In an effort to gain the advantages of 1D nanomaterials while avoiding the issues of poor volume utilization and excessive grain boundaries, Qu et al.75 have developed the hierarchical structure shown in Figure 3g.75 This structure fabricated using 1D hierarchical TiO₂ yielded a PCE of 4.46%, far higher than that obtained from the 1D‐only structure in Figure 3f. Although 1D hierarchical TiO₂ may fulfil many of the requirements of the ideal photoelectrode, the performance of the corresponding DSSC is still not high enough. Moreover, the synthesis of such structured TiO₂ materials for the photoelectrodes uses complicated processes but still does not yield high performance. Very recently, due to their excellent conductivity, high electron mobility, low cost, good stability and abundance, carbonaceous materials have been considered good candidates for the photoelectrode of DSSCs. The detailed discussion of DSSCs fabricated with semiconducting composites based on the carbonaceous materials is presented in the following.

2.2. Carbonaceous Photoelectrodes

2.2.1. Carbon Particles

A wide range of carbon nanomaterials have been utilized in DSSC application.76, 77, 78, 79, 80, 81, 82, 83 Among them, carbon black is one of the most commonly used materials for the counter electrode of DSSCs owing to its good electrical conductivity, catalytic activity, low cost and availability.76, 81 Although carbon blacks have been widely used in counter electrodes, they have been rarely used in DSSC photoelectrode.

Ting and Chao were the first to use carbon black in photoelectrodes.84 They used 22 nm diameter carbon particles as a bridge between nanocrystalline TiO₂ and dye molecules in the photoelectrode of DSSCs (Figure 4 a). The open‐circuit voltage (V_oc) of the cell improved after incorporating carbon black into TiO₂ films. The authors hypothesized that this improvement is due to the increased energy level of TiO₂ conduction band by adding carbon black (Figure 4b). It is well known that the V_oc in PV cells is mainly determined by the energy difference between the conductive band of semiconducting material and the potential energy of redox couple in the electrolyte (see Figure 1).13 However, the DSSC efficiency declined sharply when a high concentration of the carbon black is used. The authors suggested that this decrease in performance was due to the high loading of carbon particles in the photoelectrode films which interrupted the contact among TiO₂, dye and electrolyte. In addition to this explanation, too much carbon black could decrease the light absorption of the window electrode and thereby limit the photoexcitation process. Indeed, the PCE (max. 0.17%) obtained in this study was relatively low as compared to the typical DSSCs because of the major replacement of each component.84

a) Schema of the TiO₂ particle, carbon black and dye (triangular structure) and b) a possible mechanism for the V_oc improvement of TiO₂ by adding carbon black. Figures are drawn based on the discussion of ref. 84.

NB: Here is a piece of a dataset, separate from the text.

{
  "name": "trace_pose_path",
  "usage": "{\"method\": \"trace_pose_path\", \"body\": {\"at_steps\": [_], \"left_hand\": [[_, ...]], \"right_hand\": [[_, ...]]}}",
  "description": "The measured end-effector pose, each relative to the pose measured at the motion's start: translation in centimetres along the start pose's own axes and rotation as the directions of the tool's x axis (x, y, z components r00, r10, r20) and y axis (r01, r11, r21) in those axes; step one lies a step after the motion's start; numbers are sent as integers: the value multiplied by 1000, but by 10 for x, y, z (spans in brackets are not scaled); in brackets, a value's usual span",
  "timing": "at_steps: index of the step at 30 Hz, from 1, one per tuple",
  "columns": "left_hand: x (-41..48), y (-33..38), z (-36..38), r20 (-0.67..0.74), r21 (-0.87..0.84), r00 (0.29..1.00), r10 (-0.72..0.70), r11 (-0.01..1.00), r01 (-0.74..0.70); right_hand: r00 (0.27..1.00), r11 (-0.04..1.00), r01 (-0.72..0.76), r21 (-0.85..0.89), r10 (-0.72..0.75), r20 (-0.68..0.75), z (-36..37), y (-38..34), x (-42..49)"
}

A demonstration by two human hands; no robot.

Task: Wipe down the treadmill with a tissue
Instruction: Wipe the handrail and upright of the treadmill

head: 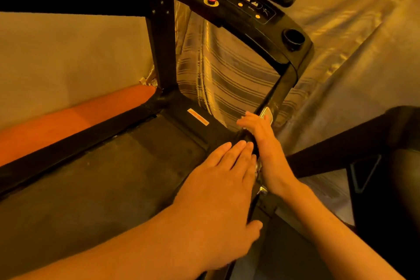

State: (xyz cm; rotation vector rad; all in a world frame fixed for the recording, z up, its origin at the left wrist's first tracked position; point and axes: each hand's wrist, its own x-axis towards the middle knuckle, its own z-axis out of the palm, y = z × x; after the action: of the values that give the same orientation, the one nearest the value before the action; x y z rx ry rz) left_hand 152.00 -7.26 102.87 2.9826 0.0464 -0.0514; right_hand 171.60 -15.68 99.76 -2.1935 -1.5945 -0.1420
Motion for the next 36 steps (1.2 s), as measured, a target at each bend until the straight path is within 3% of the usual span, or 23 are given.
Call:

In order to effectively utilize the carbon particles in the photoelectrode of DSSCs, several researchers have used thermal treatment processes on the carbon powder incorporated TiO₂ film.85, 86, 87 By using this method, these authors prepared highly porous structured films with improved surface area for high dye loading and light scattering ability. In Kang et al,85 after applying thermal treatment on carbon/TiO₂ electrode, a considerable improvement (max. ca. 31%) in the surface area of the film was observed as compared to a TiO₂ only film. Because of this improved surface area, they achieved a high energy conversion efficiency of 5.65% using DSSCs fabricated with 1 wt% (optimized content) carbon particles added to the TiO₂ film. This optimum concentration of the carbon powder in TiO₂ film was further confirmed by Kim et al.86 who also prepared nanoporous carbon/TiO₂ films using a hydrothermal method for use as the photoelectrode in DSSCs. The efficiency of their carbon/TiO₂ photoelectrode based DSSC was about 3.4% which was higher than that (2.5%) of the reference device.

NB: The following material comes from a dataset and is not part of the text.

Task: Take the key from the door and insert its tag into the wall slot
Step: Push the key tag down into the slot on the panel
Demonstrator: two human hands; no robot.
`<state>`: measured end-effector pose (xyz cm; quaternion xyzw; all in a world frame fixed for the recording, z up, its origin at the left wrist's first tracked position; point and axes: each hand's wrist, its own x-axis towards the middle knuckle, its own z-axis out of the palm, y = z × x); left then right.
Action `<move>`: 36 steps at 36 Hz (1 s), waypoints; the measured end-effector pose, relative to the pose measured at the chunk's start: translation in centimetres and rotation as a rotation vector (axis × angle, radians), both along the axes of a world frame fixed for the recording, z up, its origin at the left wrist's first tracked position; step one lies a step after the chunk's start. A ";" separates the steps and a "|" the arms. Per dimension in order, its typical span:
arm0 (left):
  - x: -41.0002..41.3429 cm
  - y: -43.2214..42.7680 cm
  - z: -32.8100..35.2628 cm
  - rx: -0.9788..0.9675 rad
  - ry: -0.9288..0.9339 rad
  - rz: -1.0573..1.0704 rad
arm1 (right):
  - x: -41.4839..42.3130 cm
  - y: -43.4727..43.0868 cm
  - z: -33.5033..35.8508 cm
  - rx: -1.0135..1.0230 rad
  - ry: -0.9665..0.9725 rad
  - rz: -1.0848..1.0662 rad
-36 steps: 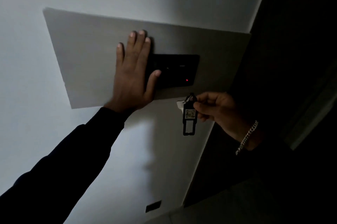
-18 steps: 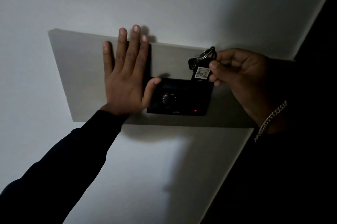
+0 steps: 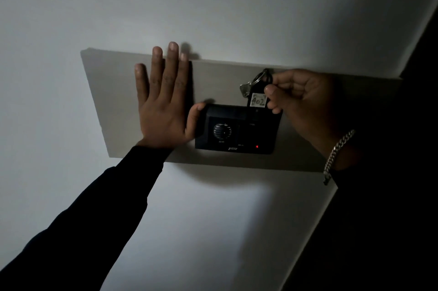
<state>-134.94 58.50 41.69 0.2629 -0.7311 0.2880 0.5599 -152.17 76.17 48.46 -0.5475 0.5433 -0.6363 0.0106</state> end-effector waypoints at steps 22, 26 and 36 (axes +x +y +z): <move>0.2 0.0 -0.9 -0.017 0.046 0.023 | 1.1 1.8 1.5 0.096 0.785 -0.286; 0.2 -0.1 -0.9 -0.021 0.047 0.016 | 1.7 1.8 2.9 0.142 0.901 -0.266; 0.1 -0.1 -0.9 -0.036 0.062 0.015 | 1.4 1.0 3.4 0.039 0.886 -0.221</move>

Yang et al.87 synthesized spherical carbon particles with three different sizes (diameters of 250 nm, 500 nm, and 700 nm) using a hydrothermal method and incorporated them into nanocrystalline TiO₂ films. After sintering the films at high temperature, the carbon spheres were burned out and thus holes were formed corresponding to the size of initial carbon spheres. The authors studied the influence of hole sizes made in the films on the light absorption characteristics for DSSC performance. The sequence of the light scattering ability of these films was C500 > C700 > C250 > C0. Due to the higher light scattering ability of the C500 film, a 26.5% improvement in the J_sc (when compared to a TiO₂ nanocrystalline only film based device) was achieved using photoelectrodes based on the 500 nm carbon spheres. A poor J_sc obtained by DSSCs with the large holes (700 nm) was due to the decreased amount of dye in the film. Indeed, by balancing the light absorption and dye adsorption ability of the film, the highest efficiency was 7.2% achieved by the cell fabricated with 500 nm carbon particles, while the standard cell reaches 5.6% efficiency.

Carbon fibres (CFs) are cylindrical structures with graphene layers arranged as stacked cones, cups, ribbons or plates. In the past few years, CFs have been used in the photoelectrode of DSSCs due to their good conductivity, low weight and high stability.88, 89 Moreover, the cylindrical shape of CFs is also expected to promote the electron transport within the film.90 Recently, Guo et al.89 synthesized rectangular bunched TiO₂ nanorod (NR) arrays using a hydrothermal approach. This structure was vertically aligned on the CFs to build the photoelectrode of DSSCs. The preparation route of NRs on the CFs is shown in Figure 5 a. This synthesis method of the CFs with TiO₂ NRs is called a “dissolve and grow” process. In the resulting structure (Figure 5b), the rectangular bunched TiO₂ NRs (as termed by the authors) were designed to simultaneously address the poor dye loading of a 1D structure and the light capturing ability of TiO₂ nanocrystalline film. Therefore, the bunched NRs/CFs structured photoelectrode exhibited an improved surface area, which enabled more dye molecules to be adsorbed. With the 3D structured photoelectrode made using the carbon fibres (Figure 5c), the conversion efficiency of DSSC reached 1.28%, which was ca. 68% higher than that of the NRs‐only (see Figure 5d).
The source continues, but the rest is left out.